Japan’s surprise descent into recession is going to have big repercussions. It means the abandonment of a planned increase in sales tax. It will lead to the country’s prime minister, Shinzo Abe, calling a snap election. It will herald the end of Abenomics if he loses, and it will lead to a further weakening of the yen on the foreign exchanges.
Let’s take those in order. Abe’s plan for the Japanese economy involved a loosening both of monetary policy through quantitative easing – creating electronic money – and fiscal policy -higher spending on infrastructure. The hit to Japan’s public finances from the extra spending was supposed to be clawed back by tax increases further down the road. Sales tax was increased in the spring and a second hike was due next year.

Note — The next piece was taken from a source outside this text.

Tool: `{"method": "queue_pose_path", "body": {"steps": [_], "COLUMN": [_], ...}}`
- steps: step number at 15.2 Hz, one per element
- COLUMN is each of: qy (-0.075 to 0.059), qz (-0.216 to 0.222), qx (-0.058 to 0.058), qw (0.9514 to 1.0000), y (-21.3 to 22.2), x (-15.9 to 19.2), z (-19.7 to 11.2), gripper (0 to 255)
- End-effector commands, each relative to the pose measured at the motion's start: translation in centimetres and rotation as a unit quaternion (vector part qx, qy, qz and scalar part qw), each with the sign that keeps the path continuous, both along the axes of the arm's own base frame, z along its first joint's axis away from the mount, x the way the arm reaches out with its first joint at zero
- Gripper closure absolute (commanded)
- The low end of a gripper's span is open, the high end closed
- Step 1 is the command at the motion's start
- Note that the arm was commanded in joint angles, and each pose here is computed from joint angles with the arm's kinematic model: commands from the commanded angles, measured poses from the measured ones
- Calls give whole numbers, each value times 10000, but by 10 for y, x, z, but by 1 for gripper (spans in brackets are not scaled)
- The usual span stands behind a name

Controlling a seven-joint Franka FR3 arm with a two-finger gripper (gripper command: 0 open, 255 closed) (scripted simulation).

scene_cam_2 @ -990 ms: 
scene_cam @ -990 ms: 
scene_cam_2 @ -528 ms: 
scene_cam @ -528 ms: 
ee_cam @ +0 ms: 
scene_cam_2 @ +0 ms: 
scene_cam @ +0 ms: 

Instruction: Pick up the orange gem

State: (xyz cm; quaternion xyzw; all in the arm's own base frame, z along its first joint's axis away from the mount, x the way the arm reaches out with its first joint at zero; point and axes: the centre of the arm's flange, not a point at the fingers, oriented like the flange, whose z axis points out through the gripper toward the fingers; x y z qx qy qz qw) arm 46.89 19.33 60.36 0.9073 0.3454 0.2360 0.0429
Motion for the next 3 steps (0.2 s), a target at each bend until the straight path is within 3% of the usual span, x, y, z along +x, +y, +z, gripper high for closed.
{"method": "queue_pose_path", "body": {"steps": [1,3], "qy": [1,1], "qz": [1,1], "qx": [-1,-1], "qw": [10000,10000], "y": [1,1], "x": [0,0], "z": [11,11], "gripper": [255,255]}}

Two quarters of declining gross domestic product were certainly not part of the plan. It has been clear for some time, however, that Japan’s economy has been struggling, and Abe’s government was already thinking of scrapping the second tax increase even before the news that it is contracting at an annual rate of 1.6%. There is no way Tokyo will now stick to the plan.
What’s more, it looks highly likely that Abe will seek a fresh mandate for the three arrow policy that bears his name – using a mix of monetary policy, fiscal policy and structural reform to boost growth and lift Japan out of deflation.
Whoever wins the election will almost certainly take steps to stimulate activity. More QE is in prospect, and the main channel through which QE works is by driving down the exchange rate. The yen has hit a fresh seven-year low against the dollar and it is likely to fall further over the coming weeks and months.